Laboratory of Molecular Biophysics and Structural Biochemistry, Bacterial Protein Toxin Research Unit, Institute of Molecular Biosciences, Mahidol University, Nakornpathom, Thailand.
FEMS Microbiol Lett. 2010 Mar;304(2):183-90. doi: 10.1111/j.1574-6968.2010.01896.x. Epub 2010 Jan 8.

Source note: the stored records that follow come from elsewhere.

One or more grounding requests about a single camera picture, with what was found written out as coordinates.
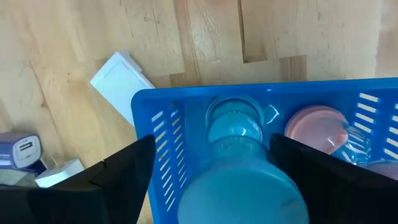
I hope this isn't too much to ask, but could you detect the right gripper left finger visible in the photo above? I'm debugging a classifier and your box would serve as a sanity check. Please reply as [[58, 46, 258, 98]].
[[0, 134, 157, 224]]

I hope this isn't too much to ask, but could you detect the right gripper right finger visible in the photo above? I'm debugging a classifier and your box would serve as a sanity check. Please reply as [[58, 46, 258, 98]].
[[269, 133, 398, 224]]

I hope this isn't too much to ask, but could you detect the pink hourglass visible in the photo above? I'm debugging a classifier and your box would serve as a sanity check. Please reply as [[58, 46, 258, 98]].
[[284, 105, 398, 181]]

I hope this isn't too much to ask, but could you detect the blue hourglass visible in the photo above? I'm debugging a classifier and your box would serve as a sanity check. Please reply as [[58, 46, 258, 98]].
[[177, 95, 310, 224]]

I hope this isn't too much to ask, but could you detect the white rectangular box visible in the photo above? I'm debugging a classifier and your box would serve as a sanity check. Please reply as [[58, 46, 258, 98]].
[[90, 51, 156, 127]]

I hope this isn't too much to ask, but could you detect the white USB charger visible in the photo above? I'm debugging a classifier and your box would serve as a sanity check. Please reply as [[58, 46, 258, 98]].
[[34, 158, 85, 189]]

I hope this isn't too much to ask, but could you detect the purple USB charger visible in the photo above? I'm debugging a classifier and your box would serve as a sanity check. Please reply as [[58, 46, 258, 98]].
[[0, 132, 47, 175]]

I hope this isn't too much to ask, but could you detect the blue plastic basket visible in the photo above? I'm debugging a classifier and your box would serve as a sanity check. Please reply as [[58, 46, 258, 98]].
[[131, 77, 398, 224]]

Adenylate cyclase-hemolysin toxin (CyaA) produced from the human respiratory tract pathogen Bordetella pertussis requires fatty-acyl modification by CyaC-acyltransferase to become an active toxin. Previously, the recombinant CyaA pore-forming (CyaA-PF) fragment expressed in Escherichia coli was shown to be hemolytically active upon palmitoylation in vivo by cosynthesized CyaC. Here, the 21-kDa CyaC enzyme separately expressed in E. coli as an inclusion body was solubilized in 8 M urea and successfully refolded into an enzymatically active monomer. In addition to the capability of activating CyaA-PF in vitro, CyaC showed esterase activity against p-nitrophenyl acetate (pNPA) and p-nitrophenyl palmitate (pNPP), with preferential hydrolysis toward pNPP when compared with chymotrypsin. A homology-based CyaC structure suggested a conceivable role of a catalytic triad including Ser(30), His(33) and Tyr(66) in substrate catalysis. Alanine substitutions of these individual residues caused a drastic decrease in specific activities of all three mutant enzymes (S30A, H33A and Y66A) toward pNPP, signifying that CyaC-acyltransferase shares a similar mechanism of hydrolysis with a serine esterase in which Ser(30) is part of the catalytic triad.
百日咳博德特氏菌产生的腺苷酸环化酶-溶血素毒素(CyaA)需要 CyaC-酰基转移酶的脂肪酸酰基修饰才能成为活性毒素。先前,在大肠杆菌中表达的重组 CyaA 孔形成(CyaA-PF)片段在体内被共合成的 CyaC 棕榈酰化后显示出溶血活性。在这里,分别在大肠杆菌中作为包涵体表达的 21kDa CyaC 酶在 8M 脲中溶解,并成功重折叠成具有酶活性的单体。除了在体外激活 CyaA-PF 的能力外,CyaC 还对 p-硝基苯乙酸酯(pNPA)和 p-硝基苯棕榈酸酯(pNPP)表现出酯酶活性,与糜蛋白酶相比,对 pNPP 的水解具有优先性。基于同源性的 CyaC 结构表明,催化三联体包括 Ser(30)、His(33)和 Tyr(66)可能在底物催化中发挥作用。这些单个残基的丙氨酸取代导致三种突变酶(S30A、H33A 和 Y66A)对 pNPP 的特异性活性急剧下降,表明 CyaC-酰基转移酶与丝氨酸酯酶具有相似的水解机制,其中 Ser(30)是催化三联体的一部分。